= STUDY MATERIAL =
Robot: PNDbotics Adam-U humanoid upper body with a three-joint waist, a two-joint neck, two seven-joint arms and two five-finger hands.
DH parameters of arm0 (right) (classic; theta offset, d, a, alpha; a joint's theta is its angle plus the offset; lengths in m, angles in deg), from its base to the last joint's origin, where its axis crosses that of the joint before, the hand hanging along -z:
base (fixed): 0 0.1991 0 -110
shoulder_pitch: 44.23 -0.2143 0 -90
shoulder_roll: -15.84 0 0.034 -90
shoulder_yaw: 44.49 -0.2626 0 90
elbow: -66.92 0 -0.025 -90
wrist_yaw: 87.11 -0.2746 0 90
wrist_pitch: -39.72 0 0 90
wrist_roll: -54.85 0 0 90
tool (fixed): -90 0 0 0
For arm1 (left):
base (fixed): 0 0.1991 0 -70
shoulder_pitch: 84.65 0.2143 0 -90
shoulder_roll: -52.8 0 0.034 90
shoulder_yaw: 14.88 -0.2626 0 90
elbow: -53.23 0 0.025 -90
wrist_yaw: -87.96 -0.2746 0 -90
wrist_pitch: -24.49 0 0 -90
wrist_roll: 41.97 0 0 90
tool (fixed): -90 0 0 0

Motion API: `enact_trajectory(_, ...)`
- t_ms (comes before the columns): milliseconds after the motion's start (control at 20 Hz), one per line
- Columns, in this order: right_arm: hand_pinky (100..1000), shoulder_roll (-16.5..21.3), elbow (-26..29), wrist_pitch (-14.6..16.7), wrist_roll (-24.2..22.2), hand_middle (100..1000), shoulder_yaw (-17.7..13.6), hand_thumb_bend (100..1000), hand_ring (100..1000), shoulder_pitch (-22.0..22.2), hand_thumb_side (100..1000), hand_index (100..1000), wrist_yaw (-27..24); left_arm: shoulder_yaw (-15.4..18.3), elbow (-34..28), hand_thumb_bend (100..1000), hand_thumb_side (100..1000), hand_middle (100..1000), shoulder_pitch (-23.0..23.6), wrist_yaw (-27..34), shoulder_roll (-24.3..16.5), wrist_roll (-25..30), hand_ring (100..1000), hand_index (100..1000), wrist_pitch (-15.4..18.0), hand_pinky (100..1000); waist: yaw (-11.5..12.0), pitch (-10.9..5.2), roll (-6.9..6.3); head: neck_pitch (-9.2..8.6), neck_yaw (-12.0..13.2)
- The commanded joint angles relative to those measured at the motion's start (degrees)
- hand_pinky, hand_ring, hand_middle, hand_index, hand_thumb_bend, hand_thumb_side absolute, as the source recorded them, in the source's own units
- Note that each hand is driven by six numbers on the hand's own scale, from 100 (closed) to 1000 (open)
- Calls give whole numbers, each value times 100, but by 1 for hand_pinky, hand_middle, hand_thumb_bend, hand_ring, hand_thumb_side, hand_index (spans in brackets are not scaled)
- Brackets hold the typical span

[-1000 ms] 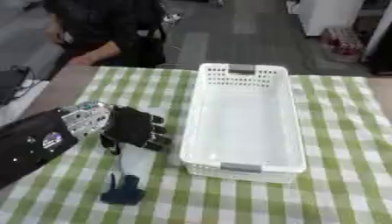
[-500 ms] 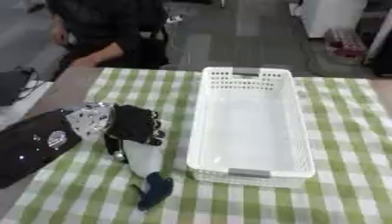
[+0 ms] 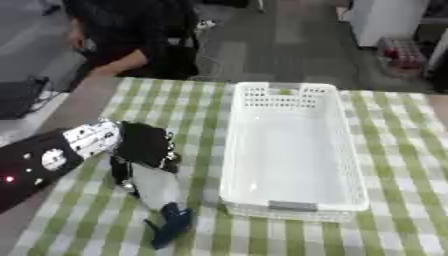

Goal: Pick up objects on the table and place them in the box.

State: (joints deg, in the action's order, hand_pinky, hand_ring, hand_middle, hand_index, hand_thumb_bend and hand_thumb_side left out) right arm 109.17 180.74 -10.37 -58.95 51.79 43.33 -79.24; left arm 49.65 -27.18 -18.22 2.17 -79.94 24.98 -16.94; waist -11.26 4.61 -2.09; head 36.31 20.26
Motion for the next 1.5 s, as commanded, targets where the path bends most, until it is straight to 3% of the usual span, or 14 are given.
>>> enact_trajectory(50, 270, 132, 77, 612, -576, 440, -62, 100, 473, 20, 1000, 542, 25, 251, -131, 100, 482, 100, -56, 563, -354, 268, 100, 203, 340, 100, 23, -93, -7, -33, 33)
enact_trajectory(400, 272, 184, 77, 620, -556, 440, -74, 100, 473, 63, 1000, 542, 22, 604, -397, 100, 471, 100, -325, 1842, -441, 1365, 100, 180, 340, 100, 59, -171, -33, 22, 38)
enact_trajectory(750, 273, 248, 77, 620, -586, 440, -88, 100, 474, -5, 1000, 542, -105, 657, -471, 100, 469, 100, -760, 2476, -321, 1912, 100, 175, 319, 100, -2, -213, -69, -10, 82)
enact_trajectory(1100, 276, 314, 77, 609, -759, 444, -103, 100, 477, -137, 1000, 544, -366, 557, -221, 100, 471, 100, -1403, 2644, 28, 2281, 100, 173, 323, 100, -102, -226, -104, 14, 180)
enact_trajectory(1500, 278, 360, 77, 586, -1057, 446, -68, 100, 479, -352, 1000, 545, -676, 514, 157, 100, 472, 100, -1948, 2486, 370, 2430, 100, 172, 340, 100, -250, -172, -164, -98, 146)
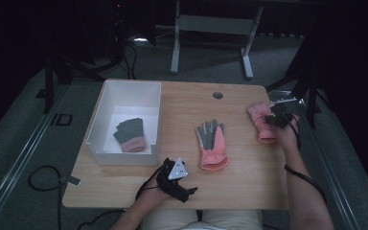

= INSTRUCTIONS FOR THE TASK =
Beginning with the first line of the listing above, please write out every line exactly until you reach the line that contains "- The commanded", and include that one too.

= RESULT OF THIS EXERCISE =
Robot: PNDbotics Adam-U humanoid upper body with a three-joint waist, a two-joint neck, two seven-joint arms and two five-finger hands.
DH parameters of arm0 (right) (classic; theta offset, d, a, alpha; a joint's theta is its angle plus the offset; lengths in m, angles in deg), from its base to the last joint's origin, where its axis crosses that of the joint before, the hand hanging along -z:
base (fixed): 0 0.1991 0 -110
shoulder_pitch: 44.23 -0.2143 0 -90
shoulder_roll: -15.84 0 0.034 -90
shoulder_yaw: 44.49 -0.2626 0 90
elbow: -66.92 0 -0.025 -90
wrist_yaw: 87.11 -0.2746 0 90
wrist_pitch: -39.72 0 0 90
wrist_roll: -54.85 0 0 90
tool (fixed): -90 0 0 0
For arm1 (left):
base (fixed): 0 0.1991 0 -70
shoulder_pitch: 84.65 0.2143 0 -90
shoulder_roll: -52.8 0 0.034 90
shoulder_yaw: 14.88 -0.2626 0 90
elbow: -53.23 0 0.025 -90
wrist_yaw: -87.96 -0.2746 0 -90
wrist_pitch: -24.49 0 0 -90
wrist_roll: 41.97 0 0 90
tool (fixed): -90 0 0 0

Motion API: `enact_trajectory(_, ...)`
- t_ms (comes before the columns): milliseconds after the motion's start (control at 20 Hz), one per line
- Columns, in this order: right_arm: hand_pinky (100..1000), shoulder_roll (-16.5..21.3), elbow (-26..29), wrist_pitch (-14.6..16.7), wrist_roll (-24.2..22.2), hand_middle (100..1000), shoulder_yaw (-17.7..13.6), hand_thumb_bend (100..1000), hand_ring (100..1000), shoulder_pitch (-22.0..22.2), hand_thumb_side (100..1000), hand_index (100..1000), wrist_yaw (-27..24); left_arm: shoulder_yaw (-15.4..18.3), elbow (-34..28), hand_thumb_bend (100..1000), hand_thumb_side (100..1000), hand_middle (100..1000), shoulder_pitch (-23.0..23.6), wrist_yaw (-27..34), shoulder_roll (-24.3..16.5), wrist_roll (-25..30), hand_ring (100..1000), hand_index (100..1000), wrist_pitch (-15.4..18.0), hand_pinky (100..1000); waist: yaw (-11.5..12.0), pitch (-10.9..5.2), roll (-6.9..6.3); head: neck_pitch (-9.2..8.6), neck_yaw (-12.0..13.2)
- The commanded joint angles relative to those measured at the motion's start (degrees)

This completes the response.